Multiply this kind of chaos by several thousand, and you get the state of corporate computer security. The priority is always to make things work NOW, not to keep systems simple for long term stability. With all of the different parts, companies frequently make what are in retrospect obvious foolish mistakes, such as encrypting data in some but not all of their network traffic.
The incentives are wrong
The Sony breach is different from the others because Sony itself (and its employees) is suffering the pain. For all the others, the breach was primarily customer data, so the burden falls on the customers to notice bogus transactions, on the customers' banks to deal with the bogus transactions and issue new cards, and possibly the merchants whose transactions got charged back. Target, Home Depot, and so forth certainly got bad publicity, and in some cases they may be the target of lawsuits, but no money went out the door of Target et al. to the crooks.

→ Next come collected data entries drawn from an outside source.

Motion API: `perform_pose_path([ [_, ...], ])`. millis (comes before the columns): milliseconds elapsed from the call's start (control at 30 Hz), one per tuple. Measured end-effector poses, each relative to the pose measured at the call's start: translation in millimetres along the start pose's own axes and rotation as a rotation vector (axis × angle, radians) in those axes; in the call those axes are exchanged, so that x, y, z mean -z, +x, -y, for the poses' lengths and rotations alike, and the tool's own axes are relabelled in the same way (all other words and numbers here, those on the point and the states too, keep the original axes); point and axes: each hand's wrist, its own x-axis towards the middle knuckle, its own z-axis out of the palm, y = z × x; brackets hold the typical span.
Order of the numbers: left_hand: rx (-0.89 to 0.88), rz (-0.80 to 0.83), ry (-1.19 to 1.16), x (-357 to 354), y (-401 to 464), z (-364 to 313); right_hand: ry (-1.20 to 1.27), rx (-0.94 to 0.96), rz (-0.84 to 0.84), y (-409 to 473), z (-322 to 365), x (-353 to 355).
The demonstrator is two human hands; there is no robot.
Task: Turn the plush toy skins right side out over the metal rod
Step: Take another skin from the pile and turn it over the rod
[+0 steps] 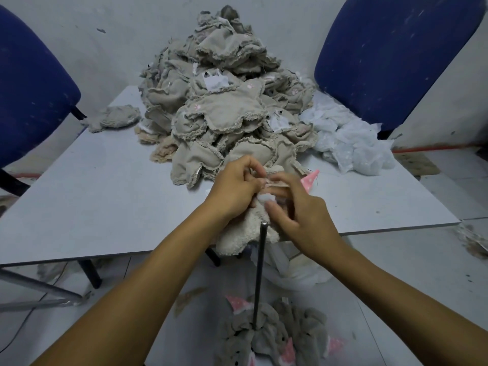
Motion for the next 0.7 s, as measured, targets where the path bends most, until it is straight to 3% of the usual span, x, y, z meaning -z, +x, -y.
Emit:
perform_pose_path([
  [167,-0.100,-0.044,0.203,-2,-9,-2,-0.268,0.090,0.219,-4,3,4],
  [300,0.077,-0.004,0.290,-12,-15,-6,0.057,-0.094,0.000,7,0,9],
  [400,0.128,0.076,0.415,-18,-20,-7,-0.157,-0.129,-0.052,14,-10,14],
  [467,0.082,0.105,0.353,-17,-21,-9,-0.347,-0.153,0.081,14,-14,15],
  [533,0.027,0.110,0.171,-15,-20,-10,-0.364,-0.129,0.133,13,-15,14],
  [600,-0.065,0.036,0.110,-12,-22,-8,-0.242,-0.085,0.143,13,-7,14],
  [700,-0.269,-0.126,0.378,-13,-26,-6,0.183,-0.126,0.111,19,8,12],
])
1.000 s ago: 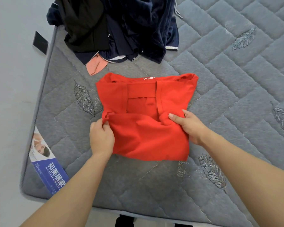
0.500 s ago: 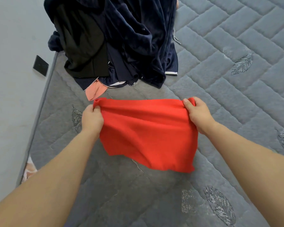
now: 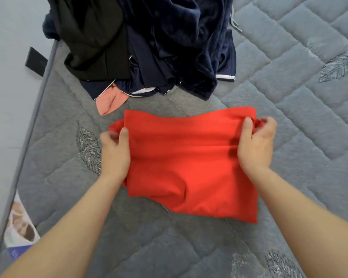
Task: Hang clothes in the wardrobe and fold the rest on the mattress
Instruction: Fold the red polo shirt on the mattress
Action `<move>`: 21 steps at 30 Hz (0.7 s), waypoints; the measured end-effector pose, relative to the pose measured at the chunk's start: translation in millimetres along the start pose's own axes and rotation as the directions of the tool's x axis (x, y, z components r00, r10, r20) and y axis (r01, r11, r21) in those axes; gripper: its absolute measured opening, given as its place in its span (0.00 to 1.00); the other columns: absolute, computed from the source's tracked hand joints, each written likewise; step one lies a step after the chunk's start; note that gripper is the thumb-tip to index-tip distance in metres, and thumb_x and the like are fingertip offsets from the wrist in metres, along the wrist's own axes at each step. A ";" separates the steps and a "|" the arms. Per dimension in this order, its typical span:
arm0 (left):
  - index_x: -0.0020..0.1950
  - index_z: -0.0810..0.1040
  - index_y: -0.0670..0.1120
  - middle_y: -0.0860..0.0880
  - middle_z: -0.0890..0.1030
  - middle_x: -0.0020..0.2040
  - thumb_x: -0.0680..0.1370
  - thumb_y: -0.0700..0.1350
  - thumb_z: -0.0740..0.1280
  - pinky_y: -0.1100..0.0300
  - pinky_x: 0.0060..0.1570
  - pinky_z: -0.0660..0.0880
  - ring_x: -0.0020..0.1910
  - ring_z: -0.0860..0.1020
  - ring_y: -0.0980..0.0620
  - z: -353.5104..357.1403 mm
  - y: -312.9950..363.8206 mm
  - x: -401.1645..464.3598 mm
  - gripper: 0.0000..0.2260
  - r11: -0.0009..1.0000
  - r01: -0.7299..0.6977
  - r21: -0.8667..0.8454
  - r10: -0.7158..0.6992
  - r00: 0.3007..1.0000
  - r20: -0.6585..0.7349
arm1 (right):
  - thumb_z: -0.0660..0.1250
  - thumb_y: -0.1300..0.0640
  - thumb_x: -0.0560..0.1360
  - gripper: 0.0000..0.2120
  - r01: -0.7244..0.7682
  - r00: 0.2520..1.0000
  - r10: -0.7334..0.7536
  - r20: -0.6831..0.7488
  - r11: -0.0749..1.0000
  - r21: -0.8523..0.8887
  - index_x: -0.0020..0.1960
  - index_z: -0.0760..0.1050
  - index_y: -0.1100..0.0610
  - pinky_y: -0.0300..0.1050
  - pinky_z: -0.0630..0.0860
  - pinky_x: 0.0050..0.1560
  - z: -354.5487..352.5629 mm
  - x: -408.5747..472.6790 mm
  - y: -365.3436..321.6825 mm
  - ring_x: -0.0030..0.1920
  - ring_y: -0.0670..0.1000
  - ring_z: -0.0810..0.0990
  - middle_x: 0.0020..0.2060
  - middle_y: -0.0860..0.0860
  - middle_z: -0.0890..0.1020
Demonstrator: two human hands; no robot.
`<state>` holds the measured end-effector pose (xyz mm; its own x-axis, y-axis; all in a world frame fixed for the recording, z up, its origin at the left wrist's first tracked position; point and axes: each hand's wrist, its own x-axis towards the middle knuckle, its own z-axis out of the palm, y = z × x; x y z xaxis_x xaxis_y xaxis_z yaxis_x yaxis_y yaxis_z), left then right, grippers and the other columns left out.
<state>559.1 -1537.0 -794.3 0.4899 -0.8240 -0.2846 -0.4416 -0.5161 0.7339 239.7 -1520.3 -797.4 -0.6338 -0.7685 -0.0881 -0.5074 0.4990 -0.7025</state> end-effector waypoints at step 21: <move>0.44 0.71 0.45 0.36 0.81 0.51 0.83 0.52 0.59 0.50 0.47 0.69 0.53 0.78 0.36 -81.3 -49.7 -41.3 0.12 0.786 -0.130 0.604 -0.064 0.955 0.289 | 0.54 0.41 0.82 0.29 -0.371 0.859 0.446 0.252 0.881 -0.294 0.57 0.74 0.69 0.54 0.69 0.56 -56.9 -91.5 65.2 0.60 0.66 0.76 0.58 0.68 0.78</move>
<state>621.9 -1458.3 -768.9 0.2791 -0.8214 -0.4974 -0.8648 -0.4402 0.2416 231.3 -1394.6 -795.0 -0.6235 -0.5387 -0.5666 -0.3838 0.8423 -0.3785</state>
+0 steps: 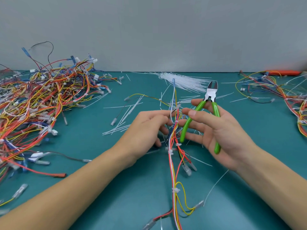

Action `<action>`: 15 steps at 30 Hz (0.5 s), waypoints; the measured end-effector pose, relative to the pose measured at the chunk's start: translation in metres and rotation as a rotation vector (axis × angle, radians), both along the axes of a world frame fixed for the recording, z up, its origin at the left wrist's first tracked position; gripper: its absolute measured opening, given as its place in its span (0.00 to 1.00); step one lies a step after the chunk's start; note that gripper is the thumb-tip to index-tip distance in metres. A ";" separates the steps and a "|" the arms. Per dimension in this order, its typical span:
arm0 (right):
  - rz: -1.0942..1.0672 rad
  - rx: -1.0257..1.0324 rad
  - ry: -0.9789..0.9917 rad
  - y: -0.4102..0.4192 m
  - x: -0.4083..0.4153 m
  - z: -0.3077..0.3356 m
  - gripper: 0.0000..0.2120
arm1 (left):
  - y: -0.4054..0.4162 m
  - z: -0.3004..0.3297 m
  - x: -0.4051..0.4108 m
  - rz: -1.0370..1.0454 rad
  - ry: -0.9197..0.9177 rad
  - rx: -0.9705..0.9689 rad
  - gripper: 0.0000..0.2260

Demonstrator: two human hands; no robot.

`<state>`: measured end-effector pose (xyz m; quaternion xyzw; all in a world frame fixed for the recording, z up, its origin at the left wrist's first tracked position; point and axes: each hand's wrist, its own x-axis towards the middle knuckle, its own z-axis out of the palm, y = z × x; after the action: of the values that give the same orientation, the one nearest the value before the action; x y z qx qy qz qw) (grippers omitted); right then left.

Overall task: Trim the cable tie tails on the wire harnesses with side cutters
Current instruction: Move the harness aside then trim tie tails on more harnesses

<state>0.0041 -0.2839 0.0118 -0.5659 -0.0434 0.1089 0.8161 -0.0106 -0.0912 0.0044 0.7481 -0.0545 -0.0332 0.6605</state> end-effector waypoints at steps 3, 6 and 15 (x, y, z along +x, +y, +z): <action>-0.012 0.015 0.028 0.001 0.001 -0.003 0.22 | 0.006 0.001 0.002 -0.025 0.052 -0.089 0.14; -0.019 0.021 0.033 0.001 0.001 -0.004 0.21 | 0.011 0.000 0.001 -0.047 0.060 -0.114 0.12; -0.023 -0.110 -0.074 0.003 -0.004 -0.001 0.30 | 0.007 -0.003 0.000 -0.032 -0.032 -0.094 0.10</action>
<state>0.0005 -0.2808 0.0110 -0.6142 -0.0608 0.0806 0.7827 -0.0109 -0.0844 0.0016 0.7158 -0.0784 -0.0293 0.6933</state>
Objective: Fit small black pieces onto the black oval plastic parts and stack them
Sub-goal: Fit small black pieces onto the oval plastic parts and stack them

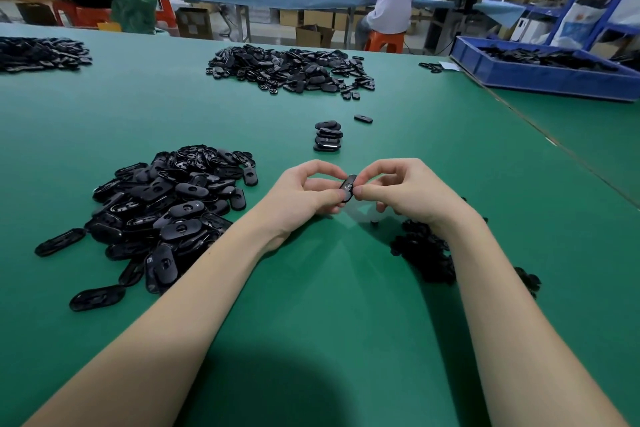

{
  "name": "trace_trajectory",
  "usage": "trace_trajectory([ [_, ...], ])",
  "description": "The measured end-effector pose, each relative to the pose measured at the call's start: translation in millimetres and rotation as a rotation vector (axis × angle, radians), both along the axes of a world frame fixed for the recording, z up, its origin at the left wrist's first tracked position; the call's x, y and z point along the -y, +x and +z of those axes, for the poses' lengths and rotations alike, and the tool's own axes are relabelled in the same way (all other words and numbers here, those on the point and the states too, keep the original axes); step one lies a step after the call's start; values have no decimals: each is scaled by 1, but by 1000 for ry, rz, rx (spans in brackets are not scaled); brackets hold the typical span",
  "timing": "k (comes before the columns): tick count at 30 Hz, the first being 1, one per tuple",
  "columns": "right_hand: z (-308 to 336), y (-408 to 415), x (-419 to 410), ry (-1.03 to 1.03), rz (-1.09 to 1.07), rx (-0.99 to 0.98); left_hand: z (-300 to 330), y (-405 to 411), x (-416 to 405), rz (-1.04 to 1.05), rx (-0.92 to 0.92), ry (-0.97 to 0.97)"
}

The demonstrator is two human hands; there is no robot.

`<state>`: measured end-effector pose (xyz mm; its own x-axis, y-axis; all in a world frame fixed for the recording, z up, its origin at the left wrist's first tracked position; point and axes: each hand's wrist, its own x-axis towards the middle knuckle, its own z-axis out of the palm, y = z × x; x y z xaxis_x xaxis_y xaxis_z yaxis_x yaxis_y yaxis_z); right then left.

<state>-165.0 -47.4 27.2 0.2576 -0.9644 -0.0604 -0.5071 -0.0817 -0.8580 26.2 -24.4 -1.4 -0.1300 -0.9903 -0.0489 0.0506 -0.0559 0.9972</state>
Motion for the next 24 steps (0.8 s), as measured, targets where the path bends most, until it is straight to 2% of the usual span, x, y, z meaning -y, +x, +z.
trace_trajectory([
  [3,-2,5,2,-2,-52,2,1,-1,-1,28,-40,8],
  [11,-10,15,5,61,-218,113,0,-5,0,135,12,-40],
  [17,-8,17,3,77,-201,112,0,-2,1,151,143,-103],
  [24,-9,22,0,42,-271,86,4,-1,2,175,5,-32],
])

Lacking direct financial losses, the incentives for internal security people to find breaches like these are not compelling. More than once (as discussed in the next section) I've given a company direct evidence that they have a security breach, and they've just denied that there could be a problem. Investigating my report involves work, and if they find out I was right, they look bad since they failed to prevent it. I'm not sure how to realign the incentives, but it's got to happen.
Banks are just as bad, since their goal is generally more to avoid being sued or being sanctioned by regulators than to minimize fraud. If a bank can show that they were doing the same thing as every other bank (an approach usually called "best practices") they're generally off the hook even if those practices are obviously ineffective. This leads to nonsense like those questons asking you about your pet's favorite color, which have somehow been blessed as a substitute for actual two-factor authentication, which would cost money. (There are banks that do two-factor authentication, but not many in the U.S.)
Again, this good-enough-herd mentality is hard to fix. We clearly don't want a bank to do worse than its peers, but we also don't want banks all to use security measures that don't work.
Some companies are a lot better than others
I don't have any direct data about credit card security, but I have a lot about e-mail address security. Whenever I do business with a company online or sign up for their mailings, I use a unique e-mail address. If I start getting mail to that address from someone else, I know it's leaked.
What I have found is that some companies leak and some don't. The Wall Street Journal has repeatedly leaked my address to spammers, but the New York Times hasn't. TD Ameritrade blew off repeated reports (including several from me) that e-mail addresses were leaking, until they found malware running on one of their internal servers. Vanguard hasn't leaked any of my information. The Economist and Forbes (more than once) have leaked, the Atlantic Monthly hasn't. There are a lot more, but you get the idea.
Maybe the non-leakers are just lucky, but I think it's more likely to be a better security culture. Companies are very skittish about talking about their security practices, usually for good reason since the questions tend to come when they've screwed up. Perhaps highlighting companies that are succeeding would work better.